__To do__. Look through the records below and say how many lines include "camera". Give only that number.

__Exercise inputs__.
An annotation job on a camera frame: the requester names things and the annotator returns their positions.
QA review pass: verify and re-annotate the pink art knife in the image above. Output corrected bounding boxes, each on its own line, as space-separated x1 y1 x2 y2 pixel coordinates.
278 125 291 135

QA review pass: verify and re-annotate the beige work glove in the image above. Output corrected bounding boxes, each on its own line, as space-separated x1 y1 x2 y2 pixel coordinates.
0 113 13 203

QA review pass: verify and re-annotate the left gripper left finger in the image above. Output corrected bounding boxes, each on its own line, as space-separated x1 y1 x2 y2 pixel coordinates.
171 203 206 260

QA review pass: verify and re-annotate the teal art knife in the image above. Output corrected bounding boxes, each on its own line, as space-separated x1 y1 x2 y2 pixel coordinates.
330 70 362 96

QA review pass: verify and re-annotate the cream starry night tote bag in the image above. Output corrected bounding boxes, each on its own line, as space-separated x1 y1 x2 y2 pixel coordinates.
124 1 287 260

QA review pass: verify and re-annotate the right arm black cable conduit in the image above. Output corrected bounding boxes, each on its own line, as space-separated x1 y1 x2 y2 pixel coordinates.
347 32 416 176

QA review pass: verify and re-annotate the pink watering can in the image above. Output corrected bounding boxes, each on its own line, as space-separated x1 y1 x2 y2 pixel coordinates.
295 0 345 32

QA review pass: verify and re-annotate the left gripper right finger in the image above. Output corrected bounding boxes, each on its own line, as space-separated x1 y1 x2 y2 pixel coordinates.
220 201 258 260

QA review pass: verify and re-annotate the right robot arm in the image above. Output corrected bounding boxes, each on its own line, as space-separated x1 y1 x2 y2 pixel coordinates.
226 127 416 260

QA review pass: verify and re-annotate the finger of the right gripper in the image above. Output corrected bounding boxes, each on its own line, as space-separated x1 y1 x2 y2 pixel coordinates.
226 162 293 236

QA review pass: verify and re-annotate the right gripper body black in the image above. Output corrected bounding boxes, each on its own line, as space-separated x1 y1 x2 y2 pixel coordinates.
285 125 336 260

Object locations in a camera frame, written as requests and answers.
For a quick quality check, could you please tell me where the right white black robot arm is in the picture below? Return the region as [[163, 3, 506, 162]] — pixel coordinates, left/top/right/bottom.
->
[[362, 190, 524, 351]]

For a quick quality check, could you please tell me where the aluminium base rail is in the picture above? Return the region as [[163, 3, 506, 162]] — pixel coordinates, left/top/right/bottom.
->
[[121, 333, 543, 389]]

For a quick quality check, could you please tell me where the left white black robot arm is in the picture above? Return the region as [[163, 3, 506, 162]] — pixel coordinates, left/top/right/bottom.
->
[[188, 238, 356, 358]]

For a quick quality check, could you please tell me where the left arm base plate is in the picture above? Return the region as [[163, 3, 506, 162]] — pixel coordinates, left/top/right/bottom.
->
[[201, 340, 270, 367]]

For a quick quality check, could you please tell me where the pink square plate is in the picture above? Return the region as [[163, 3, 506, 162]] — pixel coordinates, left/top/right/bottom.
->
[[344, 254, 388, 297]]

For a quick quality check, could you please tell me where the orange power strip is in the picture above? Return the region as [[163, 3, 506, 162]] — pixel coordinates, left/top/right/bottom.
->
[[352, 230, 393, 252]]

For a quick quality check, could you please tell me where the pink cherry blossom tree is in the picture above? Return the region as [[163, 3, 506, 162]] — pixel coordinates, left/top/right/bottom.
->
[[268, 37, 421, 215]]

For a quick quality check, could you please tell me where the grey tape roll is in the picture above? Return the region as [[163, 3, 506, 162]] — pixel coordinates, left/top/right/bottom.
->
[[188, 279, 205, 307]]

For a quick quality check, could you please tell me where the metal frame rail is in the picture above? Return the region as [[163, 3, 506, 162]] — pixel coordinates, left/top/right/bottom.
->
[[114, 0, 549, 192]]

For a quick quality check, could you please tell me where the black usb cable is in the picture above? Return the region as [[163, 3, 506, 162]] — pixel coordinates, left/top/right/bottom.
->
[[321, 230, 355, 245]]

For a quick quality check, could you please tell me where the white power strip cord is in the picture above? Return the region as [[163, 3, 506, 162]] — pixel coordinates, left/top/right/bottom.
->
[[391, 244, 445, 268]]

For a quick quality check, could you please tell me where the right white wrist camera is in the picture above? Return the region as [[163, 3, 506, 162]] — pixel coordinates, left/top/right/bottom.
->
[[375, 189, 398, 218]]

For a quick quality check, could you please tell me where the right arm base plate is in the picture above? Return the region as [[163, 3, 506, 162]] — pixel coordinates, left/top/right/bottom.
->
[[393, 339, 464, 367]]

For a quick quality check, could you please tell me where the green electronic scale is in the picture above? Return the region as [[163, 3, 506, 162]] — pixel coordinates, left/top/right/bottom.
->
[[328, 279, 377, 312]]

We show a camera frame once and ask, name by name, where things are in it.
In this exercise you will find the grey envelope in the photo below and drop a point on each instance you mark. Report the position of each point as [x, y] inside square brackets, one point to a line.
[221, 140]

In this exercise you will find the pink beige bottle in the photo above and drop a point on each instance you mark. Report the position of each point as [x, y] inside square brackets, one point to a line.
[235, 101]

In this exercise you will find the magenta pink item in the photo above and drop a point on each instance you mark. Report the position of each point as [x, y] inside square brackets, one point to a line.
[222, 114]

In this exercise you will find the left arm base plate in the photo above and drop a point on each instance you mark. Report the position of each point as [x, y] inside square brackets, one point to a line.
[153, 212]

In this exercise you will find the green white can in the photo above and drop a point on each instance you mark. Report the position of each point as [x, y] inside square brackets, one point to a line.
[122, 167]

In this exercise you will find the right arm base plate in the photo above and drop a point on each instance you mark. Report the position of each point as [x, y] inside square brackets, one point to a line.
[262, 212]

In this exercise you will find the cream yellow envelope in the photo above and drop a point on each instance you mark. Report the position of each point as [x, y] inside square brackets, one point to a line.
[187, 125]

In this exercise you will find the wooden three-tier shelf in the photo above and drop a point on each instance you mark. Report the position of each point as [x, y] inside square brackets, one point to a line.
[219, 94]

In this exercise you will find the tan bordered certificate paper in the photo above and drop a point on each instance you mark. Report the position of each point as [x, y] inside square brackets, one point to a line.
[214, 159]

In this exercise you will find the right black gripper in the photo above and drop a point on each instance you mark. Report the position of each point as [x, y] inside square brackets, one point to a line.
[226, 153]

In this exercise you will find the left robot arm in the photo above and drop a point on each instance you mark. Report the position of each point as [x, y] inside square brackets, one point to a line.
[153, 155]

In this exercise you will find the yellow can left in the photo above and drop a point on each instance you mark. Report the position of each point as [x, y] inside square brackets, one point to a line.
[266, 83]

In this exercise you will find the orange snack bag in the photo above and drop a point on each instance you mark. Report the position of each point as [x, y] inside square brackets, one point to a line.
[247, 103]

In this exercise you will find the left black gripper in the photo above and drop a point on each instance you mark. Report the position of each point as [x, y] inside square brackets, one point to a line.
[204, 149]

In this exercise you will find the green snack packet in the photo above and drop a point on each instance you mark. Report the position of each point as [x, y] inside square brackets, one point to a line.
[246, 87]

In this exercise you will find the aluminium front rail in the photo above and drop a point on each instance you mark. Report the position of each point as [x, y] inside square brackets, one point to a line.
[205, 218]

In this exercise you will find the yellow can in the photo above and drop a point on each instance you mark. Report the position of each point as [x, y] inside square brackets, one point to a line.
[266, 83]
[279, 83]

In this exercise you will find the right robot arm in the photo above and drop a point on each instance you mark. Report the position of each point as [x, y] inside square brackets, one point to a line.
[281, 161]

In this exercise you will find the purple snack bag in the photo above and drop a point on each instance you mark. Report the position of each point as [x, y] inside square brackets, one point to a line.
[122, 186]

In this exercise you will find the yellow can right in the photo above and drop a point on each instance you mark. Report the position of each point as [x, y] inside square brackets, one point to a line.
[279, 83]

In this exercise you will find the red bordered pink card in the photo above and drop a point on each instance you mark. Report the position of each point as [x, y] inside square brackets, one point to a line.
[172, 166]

__The completed task__. 4